Partner POV | AI Security is an Architectural Decision
In this article
Article written and contributed by: Fortinet
As AI adoption accelerates, organizations face a critical architectural decision: extend existing security controls—identity, policy enforcement, observability and data governance—to cover AI systems, or secure AI as a separate layer. The choice will determine whether AI introduces resilience or instability.
What began as experimentation with public generative AI (GenAI) tools has evolved into something foundational. Many enterprises have begun building private large language model (LLM) environments, integrating AI into core applications and deploying agentic systems that retrieve data, interact with APIs and initiate workflows across business systems. As a result, AI is no longer peripheral. Instead, it is becoming part of the infrastructure.
That shift requires a different security mindset.
The most common mistake is treating AI as a standalone application stack with separate controls. In reality, AI workloads depend on and influence identity systems, network policies, data governance, API enforcement and operational workflows. Securing AI effectively requires embedding governance, traffic inspection and policy enforcement at every control point across the architecture.
AI expands the attack surface in layers
AI risk is not confined to a single control point. It emerges across layers.
- At the interface layer, public GenAI tools and user prompts create exposure through shadow AI use and poorly governed workflows.
- At the knowledge layer, private LLM infrastructure—training data, vector databases, retrieval pipelines, and model logic—falls under enterprise responsibility. Once AI operates within enterprise systems, the organization assumes full responsibility for its integrity and protection.
- At the action layer, agentic AI introduces autonomy. Agents retrieve data, transfer information across systems, call APIs, and trigger automated processes, often at machine speed.
These layers are not independent. Risk compounds as autonomy increases. The central challenge is not visibility in isolation but coordinated enforcement across the full stack.
The sequencing problem
How organizations adopt AI is just as important as what they deploy.
While some begin with controlled use of GenAI, establish governance for private LLM infrastructure and introduce agentic autonomy only after developing policy and segmentation frameworks, others move directly from experimentation to automation, deploying agents before architectural guardrails are fully in place.
Industry forecasts indicate that many of these agent-first initiatives will be redesigned or abandoned—not because the underlying technology fails, but because governance was not integrated early. When autonomy outpaces architecture, organizations eventually face regulatory, security or cost constraints that force redesign.
This is not a technical limitation. It's a sequencing issue. Governance needs to scale before autonomy.
Runtime Is where AI risk materializes
Development-time controls and pre-deployment testing are insufficient to prevent attacks on production AI. Once AI models are in production, new threats emerge, such as prompt injection, model manipulation, API abuse and cross-system data exfiltration during inference.
Private LLMs face additional runtime risks, such as training data poisoning and model extraction. Agentic systems increase the potential impact by authenticating users, invoking enterprise APIs and interacting directly with business systems. That's why AI security requires continuous controls over users, agents, the network and applications during operations.
In practice, this means AI needs to be protected across the network, with policy enforced simultaneously at the firewall, API gateway and SIEM with zero-trust network access (ZTNA).
Convergence as the enabler
The broader implication is architectural.
Organizations with fragmented networking and security stacks will struggle to manage AI securely. When policy enforcement, telemetry, identity controls and API inspection are spread across disconnected systems, AI creates security gaps and new vulnerabilities.
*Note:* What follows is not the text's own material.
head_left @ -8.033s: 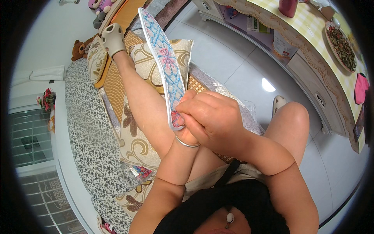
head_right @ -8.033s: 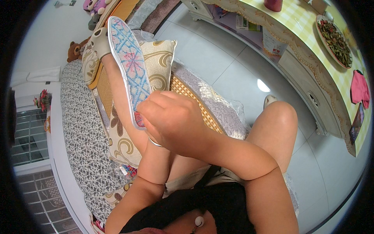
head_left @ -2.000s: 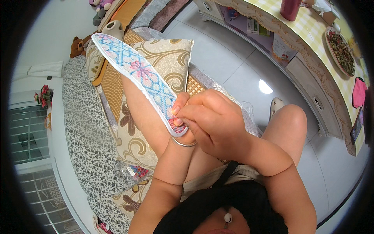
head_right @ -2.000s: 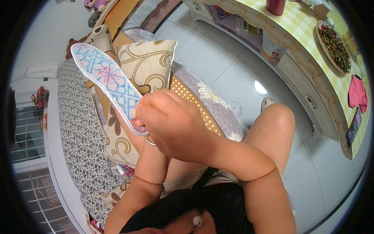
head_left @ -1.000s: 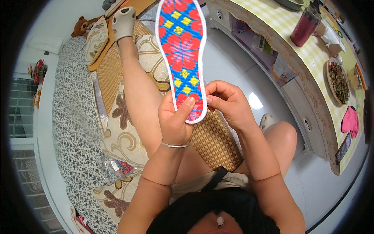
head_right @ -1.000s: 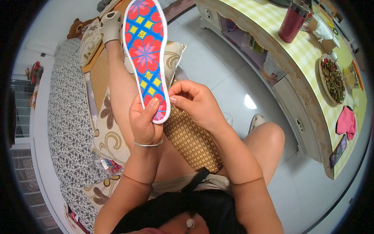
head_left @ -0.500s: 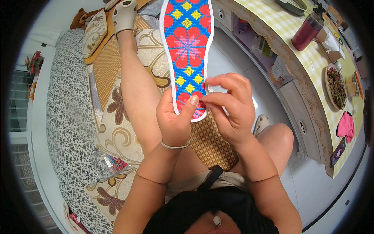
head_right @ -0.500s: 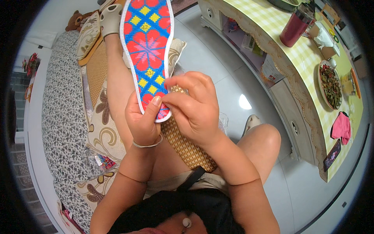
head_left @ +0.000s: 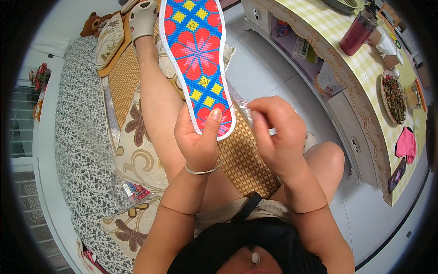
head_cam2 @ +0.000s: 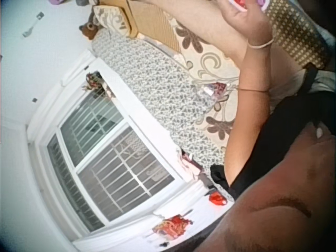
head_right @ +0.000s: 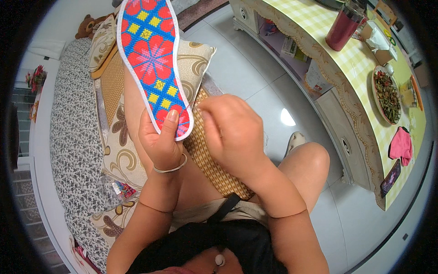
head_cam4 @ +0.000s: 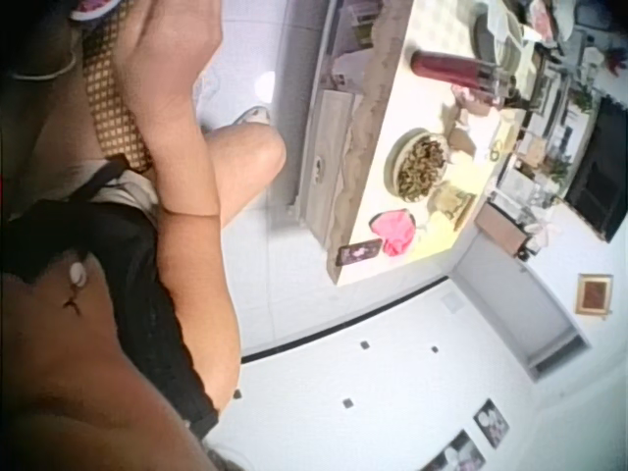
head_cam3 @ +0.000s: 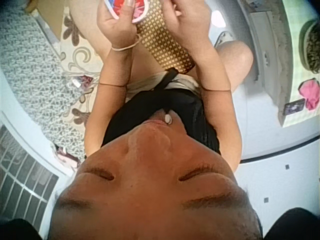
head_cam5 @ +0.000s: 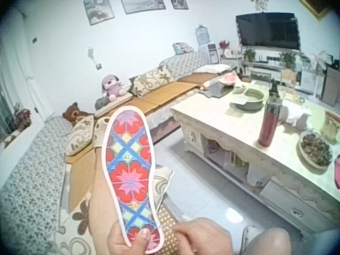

Secure networking convergence offers an alternative approach. A unified operating system foundation, a shared policy framework and a coordinated telemetry model enable consistent enforcement across edge, cloud and data center environments. AI workloads should follow the same discipline as any other critical system.
As the Fortinet platform has evolved, AI visibility, runtime guardrails and agentic controls have been integrated into the converged foundation rather than developed as separate systems. The principle is simple: innovation should enhance the architecture, not divide it.
Governing agentic systems
Agentic AI represents the most consequential shift. These systems do more than generate insights. They take action by retrieving information, analyzing data and interacting with APIs. Their decisions can also spread instantly across the entire managed environment.
That level of authority requires visibility into how agents communicate, the context of their identity and how their actions align with enterprise policies. At a minimum, automation must remain accountable to governance frameworks, meaning agent systems should operate within established boundaries and not exceed them, and their actions must be logged, explainable and auditable.
Preparing for what comes next
AI adoption will continue to expand. As more companies move their AI experiments into full production, AI infrastructure will grow in response to regulatory pressure and data residency concerns. Consequently, agentic systems will become more mature.
The organizations that succeed will not be those that rush to deploy isolated solutions, but those that choose a robust architectural framework with AI security embedded within it. As AI becomes part of your production environment, it must be governed as part of your architecture rather than as a separate component.